The task:
Each line below needs to be returned exactly. Skip any picture.

Provided data:
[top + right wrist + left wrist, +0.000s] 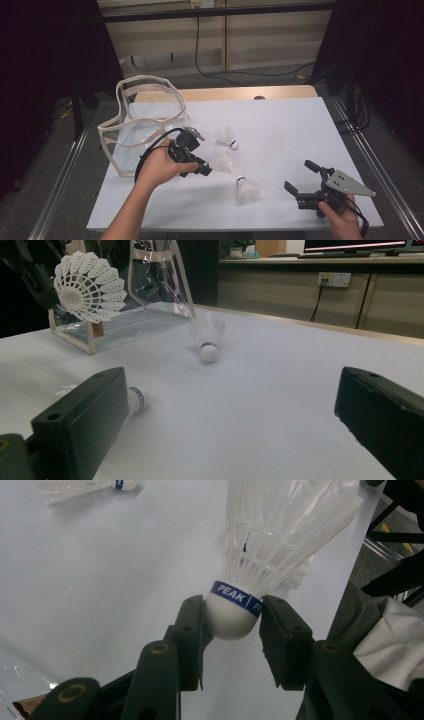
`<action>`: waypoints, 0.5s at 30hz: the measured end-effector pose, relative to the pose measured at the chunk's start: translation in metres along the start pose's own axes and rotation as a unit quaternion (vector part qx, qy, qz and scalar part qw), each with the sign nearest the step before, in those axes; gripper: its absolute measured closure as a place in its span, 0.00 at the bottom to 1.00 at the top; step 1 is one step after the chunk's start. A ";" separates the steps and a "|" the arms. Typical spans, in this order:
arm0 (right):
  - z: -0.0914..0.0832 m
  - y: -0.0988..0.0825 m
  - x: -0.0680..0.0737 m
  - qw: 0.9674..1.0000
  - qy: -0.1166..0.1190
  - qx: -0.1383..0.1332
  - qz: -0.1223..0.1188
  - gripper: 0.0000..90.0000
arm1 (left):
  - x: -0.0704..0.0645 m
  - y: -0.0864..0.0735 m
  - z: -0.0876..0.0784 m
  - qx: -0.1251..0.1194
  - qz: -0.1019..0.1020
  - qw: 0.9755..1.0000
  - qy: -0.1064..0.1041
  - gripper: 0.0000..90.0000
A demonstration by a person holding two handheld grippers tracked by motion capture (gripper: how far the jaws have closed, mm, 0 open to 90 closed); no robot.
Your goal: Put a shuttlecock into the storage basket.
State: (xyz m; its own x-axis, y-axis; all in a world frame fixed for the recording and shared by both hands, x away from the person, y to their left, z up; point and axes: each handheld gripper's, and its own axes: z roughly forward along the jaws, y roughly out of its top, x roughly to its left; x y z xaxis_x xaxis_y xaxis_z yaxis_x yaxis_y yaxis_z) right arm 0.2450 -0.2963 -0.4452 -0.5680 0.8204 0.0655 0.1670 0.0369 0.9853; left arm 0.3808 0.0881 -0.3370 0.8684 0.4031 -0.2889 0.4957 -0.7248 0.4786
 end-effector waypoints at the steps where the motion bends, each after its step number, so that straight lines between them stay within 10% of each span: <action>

Response to the exercise:
[top + right wrist + left wrist, +0.000s] 
`<action>`: waypoints, 0.5s at 30hz: the measured end-effector pose, relative to the pose measured at the chunk's start: translation in metres along the start pose's own axes and rotation as a unit quaternion (vector part qx, qy, qz and scalar part qw), each with the sign nearest the step before, in those axes; gripper: its absolute measured closure as a place in its span, 0.00 at the bottom to 1.00 at the top; step 1 is one step after the chunk's start. A ";" separates the steps and a "|" the arms. Typical spans, in this order:
arm0 (right):
  - z: -0.0914..0.0832 m
  - y: -0.0988..0.0825 m
  - x: -0.0680..0.0737 m
  - qw: 0.9674..1.0000
  - qy: -0.1166..0.1190
  - qx: -0.1383..0.1332
  - qz: -0.1223..0.1188
  - gripper: 0.0000..90.0000
arm1 (left):
  - x: -0.0704..0.0645 m
  - y: -0.0864..0.0735 m
  - z: -0.0876..0.0784 m
  - qx: -0.1251..0.1194
  - qz: -0.1019..0.1020
  - qw: 0.9755..1.0000
  - qy: -0.1064..0.1041
  - gripper: 0.0000..90.0000
A demonstration by a person holding two handheld grippers tracked by motion capture (gripper: how far the jaws have closed, mm, 0 open to 90 closed); no robot.
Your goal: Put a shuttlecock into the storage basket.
State: (xyz m; its own x-axis, y-axis; all in a world frame fixed for the recording and shared by both hands, x away from the person, y to their left, z up; point and axes: each handheld gripper's, and its own axes: z roughly forward along the jaws, y roughly out of its top, x roughly to its left; x y z xaxis_x xaxis_y xaxis_z yaxis_x yaxis_y yaxis_z) right arm 0.2450 -0.2963 -0.4452 -0.5680 0.8204 0.0655 0.1670 0.0369 0.9853; left arm 0.3808 0.0881 -0.3370 0.8684 0.4031 -0.2889 0.4957 -0.7248 0.4786
 end-effector waypoints at the steps where the motion bends, each after its step number, so that straight lines between them stay within 10% of each span: <action>

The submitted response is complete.